# Holiday music?



## Scrythe (Oct 20, 2010)

Can anybody list some music appropriate for the upcoming holidays?

Any spine-chilling music about witches and ghosts for Halloween?

Any cheerful music that conjures images of snow and ice skating for Winter/Christmas season?

Thanks,
Scrythe


----------



## Argus (Oct 16, 2009)

Early Penderecki and Tchaikovsky's Nutcracker. You should be able to determine which one is appropriate for which holiday.:tiphat:


----------



## Delicious Manager (Jul 16, 2008)

There is a piece by Charles Ives called _Hallowe'en_. It is one of his _Three Outdoor Pieces_. It's a riotous piece.
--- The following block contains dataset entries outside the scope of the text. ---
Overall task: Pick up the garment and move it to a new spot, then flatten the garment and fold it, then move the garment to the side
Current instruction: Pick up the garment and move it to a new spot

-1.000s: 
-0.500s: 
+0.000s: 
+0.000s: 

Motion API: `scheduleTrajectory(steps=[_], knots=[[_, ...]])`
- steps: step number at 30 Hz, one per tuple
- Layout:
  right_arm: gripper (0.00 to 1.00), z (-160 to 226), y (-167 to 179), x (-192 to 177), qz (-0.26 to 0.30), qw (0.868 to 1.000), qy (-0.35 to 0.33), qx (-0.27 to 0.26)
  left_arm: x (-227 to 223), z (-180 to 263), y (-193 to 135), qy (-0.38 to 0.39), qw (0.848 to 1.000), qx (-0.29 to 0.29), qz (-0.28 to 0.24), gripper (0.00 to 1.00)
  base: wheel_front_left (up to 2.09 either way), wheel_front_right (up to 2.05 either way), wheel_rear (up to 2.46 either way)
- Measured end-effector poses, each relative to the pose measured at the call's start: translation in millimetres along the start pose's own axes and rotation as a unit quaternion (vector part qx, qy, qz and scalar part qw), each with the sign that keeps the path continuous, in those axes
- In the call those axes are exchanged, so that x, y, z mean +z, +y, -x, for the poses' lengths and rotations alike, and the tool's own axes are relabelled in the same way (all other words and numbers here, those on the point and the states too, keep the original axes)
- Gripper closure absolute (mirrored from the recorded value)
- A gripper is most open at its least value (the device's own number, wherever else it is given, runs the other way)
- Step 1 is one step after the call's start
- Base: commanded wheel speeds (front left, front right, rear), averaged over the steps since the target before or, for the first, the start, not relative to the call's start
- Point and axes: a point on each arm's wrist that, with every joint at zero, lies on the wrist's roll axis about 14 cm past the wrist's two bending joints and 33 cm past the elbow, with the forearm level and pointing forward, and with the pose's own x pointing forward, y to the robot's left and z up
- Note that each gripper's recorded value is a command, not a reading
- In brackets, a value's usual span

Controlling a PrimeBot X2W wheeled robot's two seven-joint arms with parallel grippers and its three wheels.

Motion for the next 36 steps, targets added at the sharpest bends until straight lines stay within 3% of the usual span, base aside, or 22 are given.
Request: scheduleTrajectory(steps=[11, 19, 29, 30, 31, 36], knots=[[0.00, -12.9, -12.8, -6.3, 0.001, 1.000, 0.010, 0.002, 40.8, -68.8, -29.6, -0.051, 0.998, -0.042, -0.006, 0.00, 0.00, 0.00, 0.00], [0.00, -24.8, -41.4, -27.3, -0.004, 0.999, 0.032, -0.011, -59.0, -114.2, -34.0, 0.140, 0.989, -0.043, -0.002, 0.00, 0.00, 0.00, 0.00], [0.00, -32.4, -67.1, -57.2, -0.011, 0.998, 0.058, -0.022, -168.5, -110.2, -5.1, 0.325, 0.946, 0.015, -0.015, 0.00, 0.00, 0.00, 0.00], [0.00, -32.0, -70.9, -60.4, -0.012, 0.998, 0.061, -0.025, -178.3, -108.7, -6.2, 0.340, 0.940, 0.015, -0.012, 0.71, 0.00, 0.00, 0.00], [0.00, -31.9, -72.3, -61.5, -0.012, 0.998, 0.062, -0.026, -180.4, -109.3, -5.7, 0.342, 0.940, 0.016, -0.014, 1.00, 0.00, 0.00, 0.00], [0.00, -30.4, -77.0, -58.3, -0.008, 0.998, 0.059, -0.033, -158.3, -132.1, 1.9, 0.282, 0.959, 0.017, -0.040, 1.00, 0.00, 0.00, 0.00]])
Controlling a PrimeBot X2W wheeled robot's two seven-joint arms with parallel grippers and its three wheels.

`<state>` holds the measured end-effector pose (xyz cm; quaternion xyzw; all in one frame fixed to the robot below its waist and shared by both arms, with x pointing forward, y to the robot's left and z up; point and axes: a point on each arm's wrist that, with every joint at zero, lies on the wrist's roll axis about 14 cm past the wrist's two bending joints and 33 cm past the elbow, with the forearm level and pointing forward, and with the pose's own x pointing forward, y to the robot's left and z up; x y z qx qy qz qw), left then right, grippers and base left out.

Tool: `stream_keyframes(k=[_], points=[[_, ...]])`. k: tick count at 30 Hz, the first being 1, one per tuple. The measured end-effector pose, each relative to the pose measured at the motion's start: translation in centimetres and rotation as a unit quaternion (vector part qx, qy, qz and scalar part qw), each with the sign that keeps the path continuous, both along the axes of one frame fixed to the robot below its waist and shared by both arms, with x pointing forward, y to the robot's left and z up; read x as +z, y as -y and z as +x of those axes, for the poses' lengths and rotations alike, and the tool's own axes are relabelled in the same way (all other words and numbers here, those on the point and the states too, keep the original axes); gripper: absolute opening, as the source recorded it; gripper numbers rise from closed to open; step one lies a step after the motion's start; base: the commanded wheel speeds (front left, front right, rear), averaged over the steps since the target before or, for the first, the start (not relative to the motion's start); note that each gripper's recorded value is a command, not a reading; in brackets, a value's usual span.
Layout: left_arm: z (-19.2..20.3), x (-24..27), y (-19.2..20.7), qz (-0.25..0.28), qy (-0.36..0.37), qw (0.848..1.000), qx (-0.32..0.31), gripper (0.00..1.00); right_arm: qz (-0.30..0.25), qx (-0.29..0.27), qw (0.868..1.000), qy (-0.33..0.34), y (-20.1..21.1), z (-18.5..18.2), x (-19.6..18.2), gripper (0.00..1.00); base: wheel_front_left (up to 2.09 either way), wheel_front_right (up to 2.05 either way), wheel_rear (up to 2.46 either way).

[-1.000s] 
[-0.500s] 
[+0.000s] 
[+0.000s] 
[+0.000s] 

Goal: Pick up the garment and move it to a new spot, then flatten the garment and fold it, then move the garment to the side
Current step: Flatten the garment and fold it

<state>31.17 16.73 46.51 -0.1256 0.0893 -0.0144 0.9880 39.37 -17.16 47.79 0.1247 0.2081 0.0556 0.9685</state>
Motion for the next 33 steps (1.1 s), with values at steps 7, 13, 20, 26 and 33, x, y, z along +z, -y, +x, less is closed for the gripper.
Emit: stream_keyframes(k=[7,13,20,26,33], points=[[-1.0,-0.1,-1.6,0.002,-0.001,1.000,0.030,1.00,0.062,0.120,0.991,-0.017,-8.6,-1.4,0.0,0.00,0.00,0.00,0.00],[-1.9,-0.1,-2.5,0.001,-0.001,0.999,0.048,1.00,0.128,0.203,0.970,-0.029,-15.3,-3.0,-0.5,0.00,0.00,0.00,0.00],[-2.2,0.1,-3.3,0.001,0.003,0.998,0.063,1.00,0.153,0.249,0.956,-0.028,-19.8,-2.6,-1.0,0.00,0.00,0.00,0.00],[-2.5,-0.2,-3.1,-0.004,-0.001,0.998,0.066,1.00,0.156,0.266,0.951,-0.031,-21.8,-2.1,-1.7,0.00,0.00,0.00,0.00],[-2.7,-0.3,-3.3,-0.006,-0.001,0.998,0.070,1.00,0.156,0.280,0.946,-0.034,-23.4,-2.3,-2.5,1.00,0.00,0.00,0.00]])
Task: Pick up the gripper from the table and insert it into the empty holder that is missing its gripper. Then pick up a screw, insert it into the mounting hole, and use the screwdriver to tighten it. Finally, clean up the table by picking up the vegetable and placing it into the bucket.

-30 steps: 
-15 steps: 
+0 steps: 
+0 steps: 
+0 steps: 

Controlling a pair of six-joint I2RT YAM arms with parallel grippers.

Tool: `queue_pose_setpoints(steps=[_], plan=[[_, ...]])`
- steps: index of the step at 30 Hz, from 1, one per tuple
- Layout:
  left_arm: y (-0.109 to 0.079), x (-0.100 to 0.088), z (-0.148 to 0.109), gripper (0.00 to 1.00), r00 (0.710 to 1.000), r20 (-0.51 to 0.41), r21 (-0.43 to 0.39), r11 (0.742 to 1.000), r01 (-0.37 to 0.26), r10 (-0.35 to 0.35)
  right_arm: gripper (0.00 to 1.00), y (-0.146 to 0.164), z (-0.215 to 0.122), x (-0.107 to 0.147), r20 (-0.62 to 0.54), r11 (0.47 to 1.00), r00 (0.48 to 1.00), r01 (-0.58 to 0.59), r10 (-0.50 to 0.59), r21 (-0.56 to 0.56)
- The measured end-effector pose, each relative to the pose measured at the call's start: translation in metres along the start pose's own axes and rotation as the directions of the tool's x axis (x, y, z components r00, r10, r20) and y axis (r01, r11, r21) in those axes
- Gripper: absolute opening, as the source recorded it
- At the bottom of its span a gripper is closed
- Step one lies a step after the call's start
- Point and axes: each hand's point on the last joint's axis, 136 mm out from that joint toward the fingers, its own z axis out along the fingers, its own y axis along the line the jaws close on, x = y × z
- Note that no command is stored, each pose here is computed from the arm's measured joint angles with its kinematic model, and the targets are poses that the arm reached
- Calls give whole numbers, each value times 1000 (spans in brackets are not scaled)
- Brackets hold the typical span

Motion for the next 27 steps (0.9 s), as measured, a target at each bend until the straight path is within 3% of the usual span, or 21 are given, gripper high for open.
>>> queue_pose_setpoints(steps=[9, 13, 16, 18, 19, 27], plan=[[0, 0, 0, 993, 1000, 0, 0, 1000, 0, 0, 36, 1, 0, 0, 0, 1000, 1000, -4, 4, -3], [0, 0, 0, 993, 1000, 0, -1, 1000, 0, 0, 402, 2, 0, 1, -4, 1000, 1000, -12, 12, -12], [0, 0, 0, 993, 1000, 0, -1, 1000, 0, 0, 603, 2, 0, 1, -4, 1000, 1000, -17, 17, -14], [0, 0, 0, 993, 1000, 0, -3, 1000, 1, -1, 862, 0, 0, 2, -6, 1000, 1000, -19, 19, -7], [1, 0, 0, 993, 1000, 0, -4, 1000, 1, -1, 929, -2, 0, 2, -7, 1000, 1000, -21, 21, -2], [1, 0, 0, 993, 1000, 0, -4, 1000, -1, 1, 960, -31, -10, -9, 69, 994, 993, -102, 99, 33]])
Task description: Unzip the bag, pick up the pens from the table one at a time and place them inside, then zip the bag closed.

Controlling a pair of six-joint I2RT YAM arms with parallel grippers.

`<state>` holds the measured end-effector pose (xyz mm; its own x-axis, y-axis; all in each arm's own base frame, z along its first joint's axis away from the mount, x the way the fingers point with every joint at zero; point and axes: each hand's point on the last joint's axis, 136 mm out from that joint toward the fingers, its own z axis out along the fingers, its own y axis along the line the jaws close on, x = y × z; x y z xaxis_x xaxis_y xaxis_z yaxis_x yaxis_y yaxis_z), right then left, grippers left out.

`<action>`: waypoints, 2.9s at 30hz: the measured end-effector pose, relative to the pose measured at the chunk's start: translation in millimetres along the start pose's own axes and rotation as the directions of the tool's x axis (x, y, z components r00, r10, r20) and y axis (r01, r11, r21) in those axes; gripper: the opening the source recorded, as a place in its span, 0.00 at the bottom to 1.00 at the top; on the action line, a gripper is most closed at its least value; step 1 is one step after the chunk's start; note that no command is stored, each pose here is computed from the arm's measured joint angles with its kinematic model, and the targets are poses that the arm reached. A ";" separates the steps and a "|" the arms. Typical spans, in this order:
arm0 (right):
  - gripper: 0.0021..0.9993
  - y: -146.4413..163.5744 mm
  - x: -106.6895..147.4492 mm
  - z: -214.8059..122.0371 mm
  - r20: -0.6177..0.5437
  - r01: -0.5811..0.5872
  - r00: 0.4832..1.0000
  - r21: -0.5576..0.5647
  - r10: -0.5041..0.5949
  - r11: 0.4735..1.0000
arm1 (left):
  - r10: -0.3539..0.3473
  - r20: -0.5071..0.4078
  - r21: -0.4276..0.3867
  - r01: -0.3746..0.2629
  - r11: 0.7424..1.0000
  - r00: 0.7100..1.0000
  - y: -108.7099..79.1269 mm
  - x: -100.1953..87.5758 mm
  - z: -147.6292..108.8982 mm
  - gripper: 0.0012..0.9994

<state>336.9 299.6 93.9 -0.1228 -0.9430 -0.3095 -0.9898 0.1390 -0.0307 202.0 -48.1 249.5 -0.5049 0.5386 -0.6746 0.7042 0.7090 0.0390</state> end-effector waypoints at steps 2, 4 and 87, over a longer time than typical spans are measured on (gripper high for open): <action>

Ives also wrote pieces commemorating other American holidays (_Washington's Birthday_, _Decoration Day_, _Fourth of July_ and _Thanksgiving Day_).

Other music depicting or suggesting ghostly things might be:
Berlioz - Dream of a Witches' Sabbath (5th movement from the _Symphonie fantastique_)
Musorgsky - Night on the Bare Mountain
Saint-Saëns - Danse macabre

Other holidays or seasons which have inspired classical music includes:

Josef Bohuslav Foerster - Symphony No 4 in C minor (_Easter Eve_)
Alexander Glazunov - The Seasons

And, of course, hundreds of Christmas pieces.


----------



## norman bates (Aug 18, 2010)

Scrythe said:


> Can anybody list some music appropriate for the upcoming holidays?
> 
> Any spine-chilling music about witches and ghosts for Halloween?


maybe is not spine-chilling but it's a very funny piece: Tam'o Shanter by Malcolm Arnold







Scrythe said:


> Any cheerful music that conjures images of snow and ice skating for Winter/Christmas season?


Sleigh ride by Leroy Anderson, obviously





but there's also another piece called sleigh ride composed by Delius


----------



## joen_cph (Jan 17, 2010)

Some more:

Henry Cowell, "The Banshee", very witchy piece;
Smetana: "Macbeth and the Witches", a surprising work;
Tchaikovsky:"The Seasons", 12 piano pieces, including a troika-trip;
Debussyreludes for piano, "Des Pas sur la Neige" / Steps in the Snow;
Waldteufel:"Ice Skater´s Waltz / Les Patineurs" for orchestra ...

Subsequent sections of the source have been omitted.